▸ TASK PROMPT
From the line with "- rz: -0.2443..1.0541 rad" to the line with "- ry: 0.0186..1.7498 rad", retype every line exactly, including those two, and leave out the rest of the data below.
=== Begin Enclosure ===
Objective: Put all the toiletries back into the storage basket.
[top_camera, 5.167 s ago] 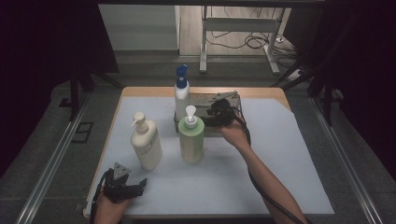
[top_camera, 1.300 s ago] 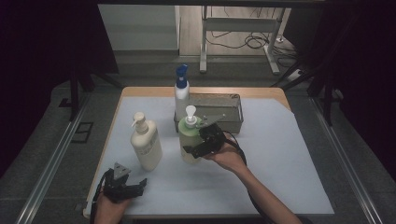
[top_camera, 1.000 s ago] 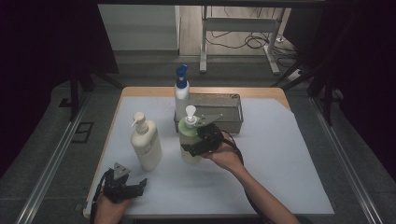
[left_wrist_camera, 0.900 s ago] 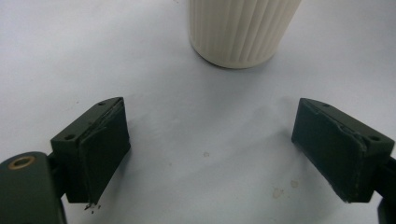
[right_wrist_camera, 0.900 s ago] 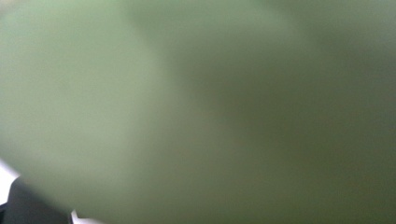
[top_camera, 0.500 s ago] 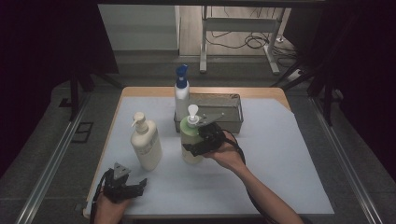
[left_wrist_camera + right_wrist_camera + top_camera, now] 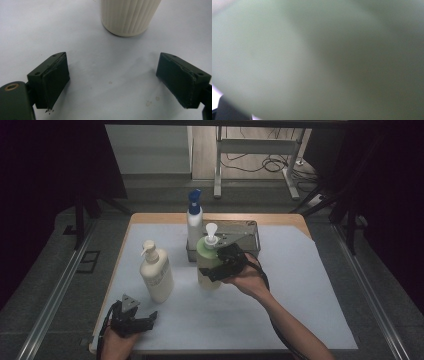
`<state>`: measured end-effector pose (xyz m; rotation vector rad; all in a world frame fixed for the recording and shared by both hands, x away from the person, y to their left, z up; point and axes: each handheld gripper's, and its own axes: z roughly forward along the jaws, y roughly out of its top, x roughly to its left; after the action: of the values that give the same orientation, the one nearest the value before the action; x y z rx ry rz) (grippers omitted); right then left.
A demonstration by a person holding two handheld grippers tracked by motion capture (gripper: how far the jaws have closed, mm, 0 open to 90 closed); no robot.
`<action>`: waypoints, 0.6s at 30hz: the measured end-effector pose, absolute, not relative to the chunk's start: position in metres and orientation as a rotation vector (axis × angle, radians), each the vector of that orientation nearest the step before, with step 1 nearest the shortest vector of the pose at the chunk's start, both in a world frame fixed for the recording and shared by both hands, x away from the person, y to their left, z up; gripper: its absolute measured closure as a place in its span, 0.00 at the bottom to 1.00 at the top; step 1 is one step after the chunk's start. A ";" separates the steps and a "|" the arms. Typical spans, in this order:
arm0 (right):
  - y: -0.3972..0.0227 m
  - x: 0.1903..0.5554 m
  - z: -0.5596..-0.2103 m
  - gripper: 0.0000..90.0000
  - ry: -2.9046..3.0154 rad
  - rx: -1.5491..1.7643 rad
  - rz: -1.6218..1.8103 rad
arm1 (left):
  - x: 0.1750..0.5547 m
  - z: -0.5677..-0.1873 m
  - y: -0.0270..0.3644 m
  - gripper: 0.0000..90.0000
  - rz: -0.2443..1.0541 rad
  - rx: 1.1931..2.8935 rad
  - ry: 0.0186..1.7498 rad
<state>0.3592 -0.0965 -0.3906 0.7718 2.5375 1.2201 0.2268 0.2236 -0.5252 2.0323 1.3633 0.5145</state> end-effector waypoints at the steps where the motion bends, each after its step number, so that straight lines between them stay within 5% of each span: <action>1: -0.098 0.360 -0.389 0.14 2.540 0.778 1.227 | 0.227 -0.525 0.224 0.12 0.514 2.032 1.364; 18: -0.105 0.372 -0.359 0.14 2.496 0.797 1.227 | 0.227 -0.525 0.224 0.12 0.519 2.033 1.359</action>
<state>0.3721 -0.1050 -0.3585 0.7965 2.4964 1.2268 0.2272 0.2238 -0.5253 2.0326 1.3587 0.5192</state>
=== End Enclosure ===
▸ ANSWER BELOW
  - rz: -0.2443..1.0541 rad
  - rx: 1.1931..2.8935 rad
  - ry: 0.0186..1.7498 rad

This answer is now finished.